WHAT IS EXPECTED: State how many lines in the listing below contain the word "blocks", and write nothing else.

^^^^^^^^^^^^^^^^

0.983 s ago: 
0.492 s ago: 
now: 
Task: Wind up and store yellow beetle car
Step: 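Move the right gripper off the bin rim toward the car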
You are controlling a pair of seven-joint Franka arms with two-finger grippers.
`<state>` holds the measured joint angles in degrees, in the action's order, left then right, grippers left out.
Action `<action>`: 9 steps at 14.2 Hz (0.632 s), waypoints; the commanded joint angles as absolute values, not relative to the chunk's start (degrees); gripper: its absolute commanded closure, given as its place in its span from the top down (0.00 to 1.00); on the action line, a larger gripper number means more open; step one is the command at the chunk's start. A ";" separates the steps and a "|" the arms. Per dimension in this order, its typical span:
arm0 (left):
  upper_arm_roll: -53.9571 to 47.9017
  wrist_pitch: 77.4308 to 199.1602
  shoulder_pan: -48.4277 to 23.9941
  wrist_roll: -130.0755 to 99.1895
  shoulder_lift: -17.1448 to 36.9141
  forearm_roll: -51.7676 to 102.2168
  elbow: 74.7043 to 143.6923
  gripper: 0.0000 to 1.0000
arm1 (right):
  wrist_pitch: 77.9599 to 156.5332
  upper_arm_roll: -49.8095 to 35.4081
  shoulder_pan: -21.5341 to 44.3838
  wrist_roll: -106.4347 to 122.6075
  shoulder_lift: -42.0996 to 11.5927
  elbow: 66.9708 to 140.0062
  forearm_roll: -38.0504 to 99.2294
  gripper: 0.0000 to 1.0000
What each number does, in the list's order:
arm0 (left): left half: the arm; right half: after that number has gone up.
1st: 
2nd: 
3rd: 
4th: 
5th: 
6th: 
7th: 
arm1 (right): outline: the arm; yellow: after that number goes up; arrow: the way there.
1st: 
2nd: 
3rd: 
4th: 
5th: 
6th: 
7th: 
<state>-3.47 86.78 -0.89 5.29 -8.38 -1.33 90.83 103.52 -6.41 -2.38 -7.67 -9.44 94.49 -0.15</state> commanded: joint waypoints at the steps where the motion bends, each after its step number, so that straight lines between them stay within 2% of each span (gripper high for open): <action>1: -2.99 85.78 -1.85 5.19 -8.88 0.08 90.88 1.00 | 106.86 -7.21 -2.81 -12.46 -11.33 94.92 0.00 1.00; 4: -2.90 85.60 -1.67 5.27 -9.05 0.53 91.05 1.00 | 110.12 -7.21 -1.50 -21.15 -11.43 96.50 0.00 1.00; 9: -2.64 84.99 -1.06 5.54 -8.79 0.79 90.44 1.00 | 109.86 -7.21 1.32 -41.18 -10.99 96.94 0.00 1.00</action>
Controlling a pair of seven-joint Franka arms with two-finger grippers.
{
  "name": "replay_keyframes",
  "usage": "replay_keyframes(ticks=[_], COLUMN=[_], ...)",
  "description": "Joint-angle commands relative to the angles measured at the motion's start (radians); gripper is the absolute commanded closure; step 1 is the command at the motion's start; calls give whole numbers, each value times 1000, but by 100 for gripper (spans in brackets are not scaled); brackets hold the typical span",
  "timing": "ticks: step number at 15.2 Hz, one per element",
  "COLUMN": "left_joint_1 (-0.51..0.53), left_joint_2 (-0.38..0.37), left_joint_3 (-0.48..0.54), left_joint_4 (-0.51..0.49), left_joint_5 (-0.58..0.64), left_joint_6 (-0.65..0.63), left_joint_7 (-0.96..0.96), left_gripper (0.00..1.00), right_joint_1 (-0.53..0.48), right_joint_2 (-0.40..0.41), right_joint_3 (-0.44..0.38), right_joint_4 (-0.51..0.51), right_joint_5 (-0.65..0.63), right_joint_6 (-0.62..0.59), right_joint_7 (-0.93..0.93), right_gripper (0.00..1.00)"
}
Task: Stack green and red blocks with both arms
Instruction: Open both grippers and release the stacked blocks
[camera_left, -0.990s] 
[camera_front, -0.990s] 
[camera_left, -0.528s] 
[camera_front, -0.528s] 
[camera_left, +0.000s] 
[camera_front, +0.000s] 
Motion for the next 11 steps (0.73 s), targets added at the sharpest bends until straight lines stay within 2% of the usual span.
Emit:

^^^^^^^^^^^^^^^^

TASK ANSWER: 2